Перед глазами – тянувший переломанную руку мёртвый ребёнок, которого застрелили, прежде чем лишить половины черепа. Затряслись вдруг пальцы, Агата остекленевшим взглядом смотрела в пустоту, чувствуя, как грудь снова медленно сжимало от неистового желания заорать. Но вместо этого – лишь сжатые в ниточку прокушенные губы.
– Володя говорит, что второе.
Денис не сводил с неё пристального взгляда – это ощущалось каждой клеточкой, каждым сантиметром кожи, вмиг ставшей гусиной. Пробил жар, руки и вовсе заходили ходуном – трудно, наверное, не заметить, – но сама Агата не пошевелилась, не осознавая при том, каких трудов ей это стоило.
Молчи. Не вздумай даже.
Но губы не слушаются.
– Второе.
Едва слышно, так, что собственный слух толком не уловил буквально на выдохе сорвавшееся слово.
Господи, заткнись!
А дальше вдруг – тишина. На какие-то секунды показалось даже, что Кравцов ушёл, а она и не заметила, всё так же сидя, словно изваяние, и в сторону куда-то глядя. Возможно, такой исход был бы самым удачным из всех возможных. Но вновь щёлкнула зажигалка, вновь поплыл по воздуху терпкий дымок. Денис подался вперёд, упёрся локтями в колени и стряхнул едва ли успевший образоваться пепел. Во всей позе – такое напряжение, что даже совершенно разбитое состояние позволило заострить на том внимание. И почему-то Агата решилась на невообразимую просто вольность, чуть повернувшись корпусом влево, чтобы… что? Лучше видеть?
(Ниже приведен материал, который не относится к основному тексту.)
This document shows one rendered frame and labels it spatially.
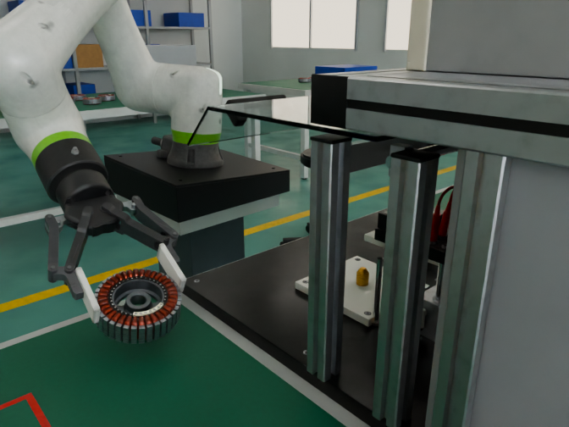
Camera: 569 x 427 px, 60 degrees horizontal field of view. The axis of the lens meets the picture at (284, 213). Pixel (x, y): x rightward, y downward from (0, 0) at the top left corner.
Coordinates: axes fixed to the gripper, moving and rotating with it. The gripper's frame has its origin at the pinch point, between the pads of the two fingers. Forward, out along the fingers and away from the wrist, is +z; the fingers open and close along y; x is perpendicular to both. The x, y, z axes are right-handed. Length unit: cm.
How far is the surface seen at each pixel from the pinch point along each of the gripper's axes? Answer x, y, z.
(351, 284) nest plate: 0.7, -30.3, 12.0
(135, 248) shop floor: -173, -76, -128
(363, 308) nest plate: 3.9, -26.1, 17.3
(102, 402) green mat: -2.7, 8.7, 11.3
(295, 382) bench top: 2.6, -11.0, 21.3
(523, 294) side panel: 33.8, -12.5, 30.9
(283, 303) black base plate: -2.1, -19.4, 9.3
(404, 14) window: -130, -492, -319
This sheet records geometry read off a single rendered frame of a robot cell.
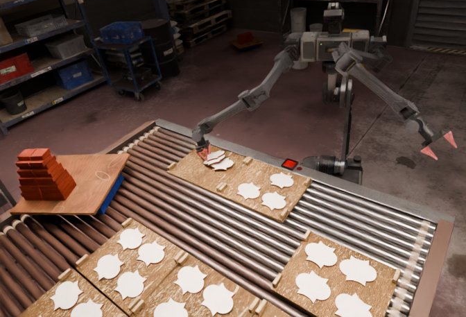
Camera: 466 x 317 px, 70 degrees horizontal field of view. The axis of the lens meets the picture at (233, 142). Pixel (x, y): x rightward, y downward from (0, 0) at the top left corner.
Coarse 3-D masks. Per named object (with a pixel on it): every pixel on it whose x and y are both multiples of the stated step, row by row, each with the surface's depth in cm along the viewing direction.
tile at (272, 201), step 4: (276, 192) 180; (264, 196) 179; (268, 196) 178; (272, 196) 178; (276, 196) 178; (280, 196) 177; (264, 200) 176; (268, 200) 176; (272, 200) 176; (276, 200) 175; (280, 200) 175; (284, 200) 175; (264, 204) 174; (268, 204) 174; (272, 204) 174; (276, 204) 173; (280, 204) 173; (284, 204) 173; (272, 208) 171; (276, 208) 171; (280, 208) 171
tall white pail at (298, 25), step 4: (296, 8) 609; (300, 8) 607; (304, 8) 601; (292, 12) 593; (296, 12) 588; (300, 12) 587; (304, 12) 591; (292, 16) 597; (296, 16) 591; (300, 16) 590; (304, 16) 594; (292, 20) 602; (296, 20) 596; (300, 20) 595; (304, 20) 599; (292, 24) 607; (296, 24) 600; (300, 24) 599; (304, 24) 603; (292, 28) 612; (296, 28) 605; (300, 28) 604; (304, 28) 608; (292, 32) 616; (296, 32) 609; (300, 32) 607
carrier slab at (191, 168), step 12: (192, 156) 218; (204, 156) 217; (228, 156) 214; (240, 156) 212; (180, 168) 210; (192, 168) 208; (204, 168) 207; (240, 168) 202; (192, 180) 198; (204, 180) 197; (216, 180) 196; (228, 180) 194; (216, 192) 188
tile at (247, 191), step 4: (244, 184) 189; (248, 184) 188; (252, 184) 188; (240, 188) 186; (244, 188) 186; (248, 188) 186; (252, 188) 185; (256, 188) 185; (260, 188) 185; (240, 192) 184; (244, 192) 183; (248, 192) 183; (252, 192) 183; (256, 192) 182; (244, 196) 181; (248, 196) 180; (252, 196) 180; (256, 196) 180
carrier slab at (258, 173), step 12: (252, 168) 201; (264, 168) 200; (276, 168) 198; (240, 180) 193; (252, 180) 192; (264, 180) 191; (300, 180) 187; (312, 180) 187; (228, 192) 186; (264, 192) 183; (288, 192) 181; (300, 192) 179; (240, 204) 179; (252, 204) 177; (288, 204) 174; (276, 216) 168
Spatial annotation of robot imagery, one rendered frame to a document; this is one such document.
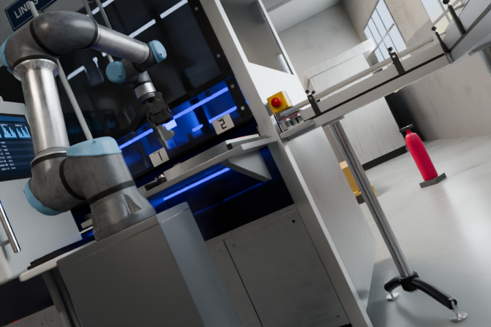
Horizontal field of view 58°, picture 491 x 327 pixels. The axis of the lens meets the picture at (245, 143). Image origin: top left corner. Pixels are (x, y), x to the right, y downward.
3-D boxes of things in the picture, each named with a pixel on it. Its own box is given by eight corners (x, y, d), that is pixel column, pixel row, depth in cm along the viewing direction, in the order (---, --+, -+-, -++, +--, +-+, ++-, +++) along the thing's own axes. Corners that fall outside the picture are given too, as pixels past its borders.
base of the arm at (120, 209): (143, 220, 98) (125, 179, 98) (85, 247, 99) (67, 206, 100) (164, 210, 113) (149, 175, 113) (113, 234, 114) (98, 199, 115)
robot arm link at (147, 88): (131, 89, 166) (138, 93, 175) (136, 100, 166) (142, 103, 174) (149, 81, 166) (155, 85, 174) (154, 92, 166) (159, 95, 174)
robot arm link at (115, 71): (123, 52, 154) (141, 55, 164) (100, 67, 157) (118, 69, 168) (133, 71, 153) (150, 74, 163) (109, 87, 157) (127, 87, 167)
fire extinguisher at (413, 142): (417, 187, 424) (391, 133, 428) (443, 176, 421) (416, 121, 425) (424, 189, 399) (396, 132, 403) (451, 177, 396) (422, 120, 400)
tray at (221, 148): (208, 168, 184) (204, 160, 184) (261, 141, 175) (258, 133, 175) (166, 181, 152) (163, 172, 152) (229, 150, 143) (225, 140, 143)
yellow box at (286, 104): (278, 114, 183) (270, 98, 183) (293, 106, 180) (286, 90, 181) (272, 114, 175) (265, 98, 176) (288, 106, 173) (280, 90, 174)
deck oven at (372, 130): (424, 144, 751) (371, 38, 765) (354, 176, 765) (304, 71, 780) (402, 145, 908) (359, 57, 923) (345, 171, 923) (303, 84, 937)
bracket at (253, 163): (265, 181, 180) (252, 152, 181) (272, 178, 179) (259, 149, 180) (237, 198, 148) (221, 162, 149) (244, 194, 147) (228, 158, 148)
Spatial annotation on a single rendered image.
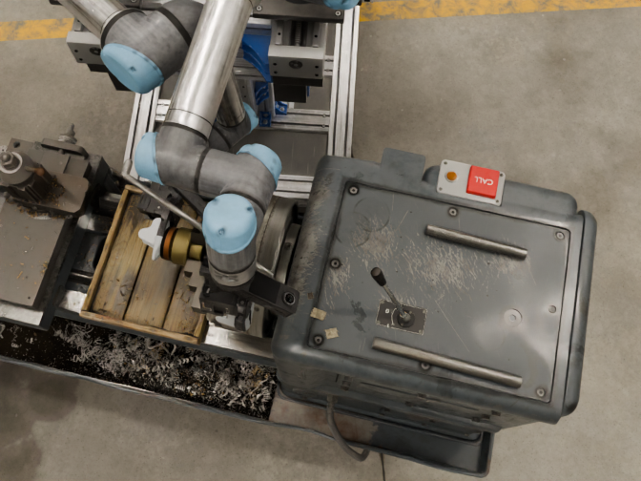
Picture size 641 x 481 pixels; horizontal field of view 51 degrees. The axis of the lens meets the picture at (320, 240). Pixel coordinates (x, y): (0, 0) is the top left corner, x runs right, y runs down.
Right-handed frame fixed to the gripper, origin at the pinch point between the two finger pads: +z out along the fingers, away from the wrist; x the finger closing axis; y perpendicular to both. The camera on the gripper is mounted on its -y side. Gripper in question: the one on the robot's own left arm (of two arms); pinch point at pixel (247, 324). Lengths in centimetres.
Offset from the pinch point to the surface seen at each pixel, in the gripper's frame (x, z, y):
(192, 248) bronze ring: -20.7, 13.3, 18.8
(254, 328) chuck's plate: -6.5, 15.5, 0.8
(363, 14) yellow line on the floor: -197, 83, 4
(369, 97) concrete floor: -158, 93, -7
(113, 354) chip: -13, 71, 45
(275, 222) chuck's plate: -23.5, 0.3, 0.9
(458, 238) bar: -25.9, -5.2, -35.5
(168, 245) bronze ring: -19.9, 13.0, 23.9
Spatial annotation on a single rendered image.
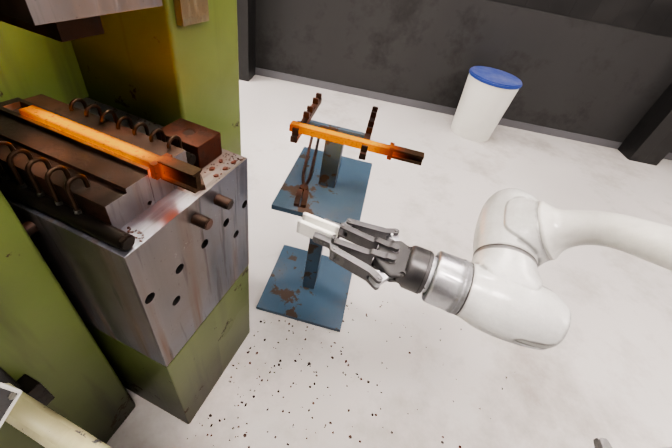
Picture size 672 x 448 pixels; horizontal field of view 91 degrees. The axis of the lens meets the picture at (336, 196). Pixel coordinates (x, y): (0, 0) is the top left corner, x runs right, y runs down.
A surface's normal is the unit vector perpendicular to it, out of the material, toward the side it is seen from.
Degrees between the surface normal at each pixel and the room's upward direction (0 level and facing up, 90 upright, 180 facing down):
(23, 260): 90
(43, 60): 90
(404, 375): 0
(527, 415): 0
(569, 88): 90
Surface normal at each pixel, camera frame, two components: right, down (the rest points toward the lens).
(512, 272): 0.02, -0.73
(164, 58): -0.36, 0.55
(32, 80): 0.92, 0.35
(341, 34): -0.12, 0.62
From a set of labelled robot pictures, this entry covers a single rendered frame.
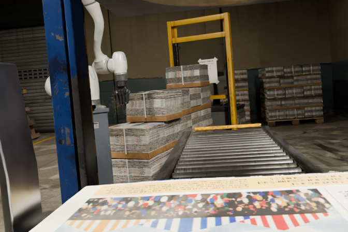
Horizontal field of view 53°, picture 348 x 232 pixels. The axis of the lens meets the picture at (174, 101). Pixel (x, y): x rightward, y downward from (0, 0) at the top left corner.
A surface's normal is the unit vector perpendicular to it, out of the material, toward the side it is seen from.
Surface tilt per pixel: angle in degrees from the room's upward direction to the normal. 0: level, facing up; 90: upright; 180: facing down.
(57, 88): 90
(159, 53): 90
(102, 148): 90
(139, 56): 90
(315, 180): 1
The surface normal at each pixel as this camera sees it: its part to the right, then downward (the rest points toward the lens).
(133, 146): -0.41, 0.08
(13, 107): 0.98, -0.18
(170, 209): -0.07, -0.99
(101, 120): 0.50, 0.00
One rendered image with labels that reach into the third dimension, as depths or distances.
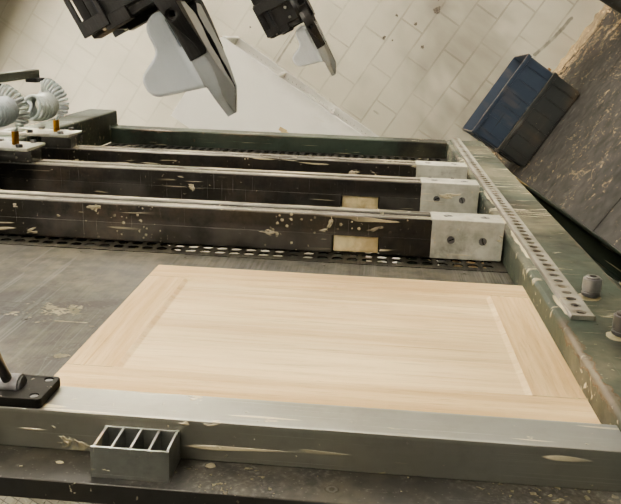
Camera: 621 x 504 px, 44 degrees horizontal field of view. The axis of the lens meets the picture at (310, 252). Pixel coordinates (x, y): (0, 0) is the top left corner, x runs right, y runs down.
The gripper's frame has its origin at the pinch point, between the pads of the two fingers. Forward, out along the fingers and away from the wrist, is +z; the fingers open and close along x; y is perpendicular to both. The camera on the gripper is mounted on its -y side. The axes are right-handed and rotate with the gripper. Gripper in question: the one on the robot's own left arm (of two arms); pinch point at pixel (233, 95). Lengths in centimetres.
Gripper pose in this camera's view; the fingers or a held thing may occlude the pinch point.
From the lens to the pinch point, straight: 62.3
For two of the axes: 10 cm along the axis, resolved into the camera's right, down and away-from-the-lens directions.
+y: -8.8, 4.2, 2.1
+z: 4.6, 8.6, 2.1
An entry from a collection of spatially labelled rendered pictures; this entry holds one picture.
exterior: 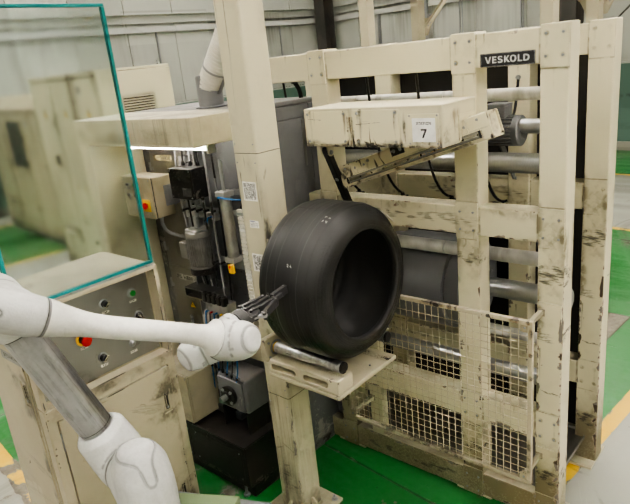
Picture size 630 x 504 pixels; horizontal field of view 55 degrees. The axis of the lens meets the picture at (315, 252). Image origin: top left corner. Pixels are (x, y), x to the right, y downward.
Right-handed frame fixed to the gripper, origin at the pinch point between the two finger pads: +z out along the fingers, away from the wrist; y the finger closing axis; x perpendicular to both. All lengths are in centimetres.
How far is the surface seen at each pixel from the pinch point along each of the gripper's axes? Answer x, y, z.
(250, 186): -25.5, 32.9, 27.5
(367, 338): 30.3, -12.5, 25.6
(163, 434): 65, 62, -26
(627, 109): 192, 138, 948
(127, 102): -29, 336, 177
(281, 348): 34.6, 19.6, 11.6
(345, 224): -14.7, -11.1, 26.7
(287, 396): 63, 28, 15
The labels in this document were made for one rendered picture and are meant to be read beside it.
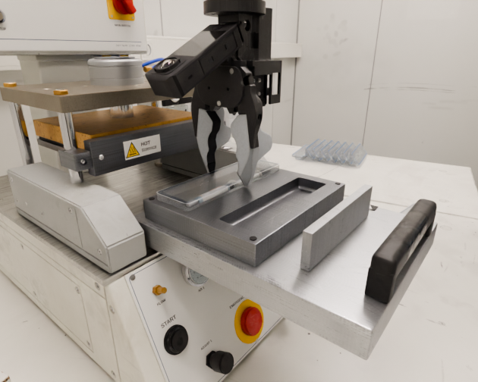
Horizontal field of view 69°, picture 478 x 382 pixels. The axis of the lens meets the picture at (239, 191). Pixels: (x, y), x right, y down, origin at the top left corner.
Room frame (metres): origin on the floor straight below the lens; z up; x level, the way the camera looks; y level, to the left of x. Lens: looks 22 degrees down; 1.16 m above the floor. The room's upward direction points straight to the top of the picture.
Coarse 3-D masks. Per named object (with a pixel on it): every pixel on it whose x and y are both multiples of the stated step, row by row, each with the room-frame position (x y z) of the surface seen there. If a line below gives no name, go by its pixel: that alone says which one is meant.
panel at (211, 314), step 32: (160, 256) 0.36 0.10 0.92; (128, 288) 0.32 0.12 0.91; (160, 288) 0.33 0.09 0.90; (192, 288) 0.37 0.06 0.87; (224, 288) 0.40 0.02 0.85; (160, 320) 0.32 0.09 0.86; (192, 320) 0.35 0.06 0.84; (224, 320) 0.38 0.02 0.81; (160, 352) 0.30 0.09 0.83; (192, 352) 0.33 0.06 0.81
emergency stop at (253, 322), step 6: (246, 312) 0.40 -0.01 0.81; (252, 312) 0.40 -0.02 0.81; (258, 312) 0.41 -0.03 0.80; (246, 318) 0.39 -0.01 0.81; (252, 318) 0.40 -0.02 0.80; (258, 318) 0.40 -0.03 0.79; (246, 324) 0.38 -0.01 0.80; (252, 324) 0.39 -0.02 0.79; (258, 324) 0.40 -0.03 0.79; (246, 330) 0.38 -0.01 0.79; (252, 330) 0.39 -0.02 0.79; (258, 330) 0.39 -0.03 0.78
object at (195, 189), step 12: (228, 168) 0.46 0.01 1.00; (264, 168) 0.46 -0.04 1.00; (192, 180) 0.41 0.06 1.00; (204, 180) 0.41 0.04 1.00; (216, 180) 0.41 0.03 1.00; (228, 180) 0.41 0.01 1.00; (240, 180) 0.41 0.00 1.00; (168, 192) 0.38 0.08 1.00; (180, 192) 0.38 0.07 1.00; (192, 192) 0.38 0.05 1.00; (204, 192) 0.38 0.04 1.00
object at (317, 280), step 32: (320, 224) 0.28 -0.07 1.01; (352, 224) 0.34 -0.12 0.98; (384, 224) 0.36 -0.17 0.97; (192, 256) 0.31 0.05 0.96; (224, 256) 0.29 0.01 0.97; (288, 256) 0.29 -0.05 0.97; (320, 256) 0.28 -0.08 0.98; (352, 256) 0.29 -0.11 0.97; (416, 256) 0.29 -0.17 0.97; (256, 288) 0.26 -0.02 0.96; (288, 288) 0.24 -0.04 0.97; (320, 288) 0.24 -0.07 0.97; (352, 288) 0.24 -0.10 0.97; (320, 320) 0.22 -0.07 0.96; (352, 320) 0.21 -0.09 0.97; (384, 320) 0.22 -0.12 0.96; (352, 352) 0.20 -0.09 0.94
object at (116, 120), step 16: (96, 112) 0.61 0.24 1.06; (112, 112) 0.55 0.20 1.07; (128, 112) 0.56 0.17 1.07; (144, 112) 0.61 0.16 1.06; (160, 112) 0.61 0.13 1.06; (176, 112) 0.61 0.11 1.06; (48, 128) 0.51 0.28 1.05; (80, 128) 0.47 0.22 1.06; (96, 128) 0.47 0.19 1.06; (112, 128) 0.47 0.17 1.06; (128, 128) 0.48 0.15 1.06; (48, 144) 0.52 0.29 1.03; (80, 144) 0.45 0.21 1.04
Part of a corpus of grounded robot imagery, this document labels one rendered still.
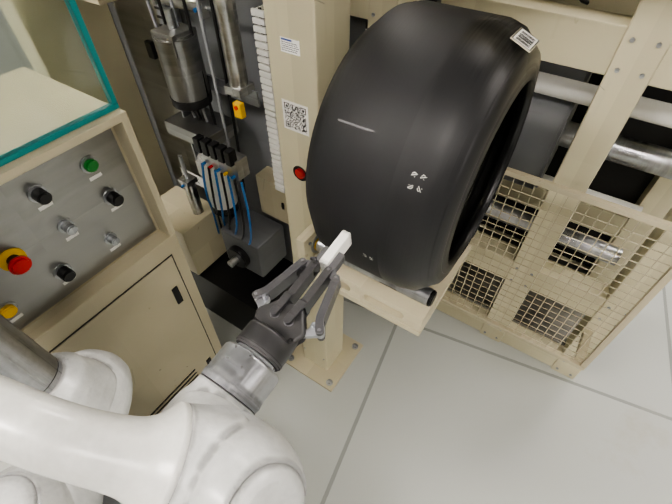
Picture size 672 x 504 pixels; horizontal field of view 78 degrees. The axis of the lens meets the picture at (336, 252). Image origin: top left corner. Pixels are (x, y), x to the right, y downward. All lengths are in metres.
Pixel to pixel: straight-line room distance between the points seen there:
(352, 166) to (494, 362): 1.50
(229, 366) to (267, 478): 0.22
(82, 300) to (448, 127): 0.92
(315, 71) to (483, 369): 1.51
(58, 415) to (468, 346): 1.83
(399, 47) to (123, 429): 0.65
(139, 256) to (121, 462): 0.87
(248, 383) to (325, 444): 1.27
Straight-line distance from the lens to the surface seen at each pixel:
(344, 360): 1.93
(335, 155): 0.73
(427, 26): 0.80
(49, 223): 1.09
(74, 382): 0.88
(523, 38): 0.83
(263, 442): 0.38
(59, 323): 1.18
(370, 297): 1.12
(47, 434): 0.41
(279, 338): 0.57
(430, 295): 1.02
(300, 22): 0.91
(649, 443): 2.19
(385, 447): 1.81
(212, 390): 0.55
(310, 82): 0.94
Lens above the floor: 1.72
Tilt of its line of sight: 48 degrees down
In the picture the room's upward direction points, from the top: straight up
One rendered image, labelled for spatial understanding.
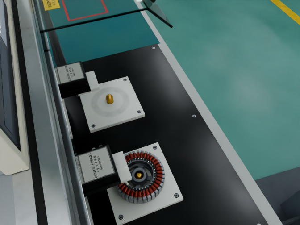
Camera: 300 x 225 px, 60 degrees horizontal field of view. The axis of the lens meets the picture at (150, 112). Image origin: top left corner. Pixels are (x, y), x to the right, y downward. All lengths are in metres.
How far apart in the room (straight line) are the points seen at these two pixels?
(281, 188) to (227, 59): 1.01
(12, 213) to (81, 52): 0.74
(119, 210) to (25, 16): 0.40
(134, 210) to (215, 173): 0.20
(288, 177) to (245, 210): 1.00
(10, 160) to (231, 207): 0.48
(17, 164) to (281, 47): 2.22
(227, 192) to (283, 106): 1.34
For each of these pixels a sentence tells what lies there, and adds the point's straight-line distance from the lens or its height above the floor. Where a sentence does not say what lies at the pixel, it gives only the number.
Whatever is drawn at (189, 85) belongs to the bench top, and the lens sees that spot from 0.81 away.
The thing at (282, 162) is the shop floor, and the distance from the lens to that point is 1.66.
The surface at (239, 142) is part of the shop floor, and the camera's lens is 1.63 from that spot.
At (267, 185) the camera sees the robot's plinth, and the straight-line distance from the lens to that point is 1.55.
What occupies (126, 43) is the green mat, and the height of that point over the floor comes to 0.75.
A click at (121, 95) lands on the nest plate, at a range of 0.74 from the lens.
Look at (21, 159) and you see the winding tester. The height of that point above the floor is 1.13.
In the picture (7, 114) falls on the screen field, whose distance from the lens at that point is 0.26.
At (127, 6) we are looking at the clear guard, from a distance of 0.53.
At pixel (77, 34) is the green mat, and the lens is 1.02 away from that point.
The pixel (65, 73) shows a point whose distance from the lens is 0.63.
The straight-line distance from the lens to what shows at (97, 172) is 0.47.
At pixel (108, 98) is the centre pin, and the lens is 0.71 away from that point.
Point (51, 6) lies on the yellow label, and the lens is 0.57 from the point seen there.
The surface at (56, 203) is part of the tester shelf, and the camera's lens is 0.25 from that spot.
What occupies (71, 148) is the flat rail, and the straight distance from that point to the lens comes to 0.36.
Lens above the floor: 1.34
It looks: 54 degrees down
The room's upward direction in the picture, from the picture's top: straight up
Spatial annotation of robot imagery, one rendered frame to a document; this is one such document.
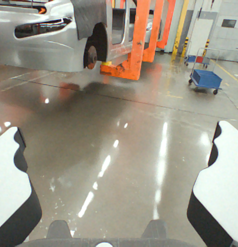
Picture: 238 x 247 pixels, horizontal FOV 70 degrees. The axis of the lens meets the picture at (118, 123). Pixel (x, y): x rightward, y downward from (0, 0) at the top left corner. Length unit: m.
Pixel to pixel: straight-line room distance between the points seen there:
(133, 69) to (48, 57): 1.38
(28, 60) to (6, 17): 0.41
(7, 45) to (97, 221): 1.90
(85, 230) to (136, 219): 0.39
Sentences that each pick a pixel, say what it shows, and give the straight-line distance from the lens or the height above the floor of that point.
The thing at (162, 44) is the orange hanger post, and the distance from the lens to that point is 8.99.
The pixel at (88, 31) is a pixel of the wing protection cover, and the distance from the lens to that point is 2.27.
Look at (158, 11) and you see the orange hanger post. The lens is 4.79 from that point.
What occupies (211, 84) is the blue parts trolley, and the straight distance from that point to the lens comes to 4.80.
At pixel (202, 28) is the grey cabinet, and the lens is 10.75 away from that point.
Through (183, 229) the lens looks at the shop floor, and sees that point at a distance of 1.61.
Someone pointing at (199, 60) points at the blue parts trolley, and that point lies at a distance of 8.51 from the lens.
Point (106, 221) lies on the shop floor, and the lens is 1.50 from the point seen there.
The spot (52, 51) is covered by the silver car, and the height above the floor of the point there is 0.99.
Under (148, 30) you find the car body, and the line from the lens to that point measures 7.97.
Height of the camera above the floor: 1.30
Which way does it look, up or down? 30 degrees down
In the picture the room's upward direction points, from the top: 6 degrees clockwise
Затяжка, ещё затяжка. Может, стоило всё-таки сигарету взять? Вдруг на самом деле помогло бы?
Проследив за тем, как свободной рукой Денис провёл по затылку к шее, отметила про себя зачем-то, что не почувствовала ровным счётом ничего. Да и, собственно, не должна была, наверное.
– У таких, как я, – голос звучал глухо, без эмоций, – несколько способов борьбы с напряжением. Водка и пальба. У некоторых особо одарённых ещё насилие. Как думаешь, было бы лучше, если бы я сейчас нажрался?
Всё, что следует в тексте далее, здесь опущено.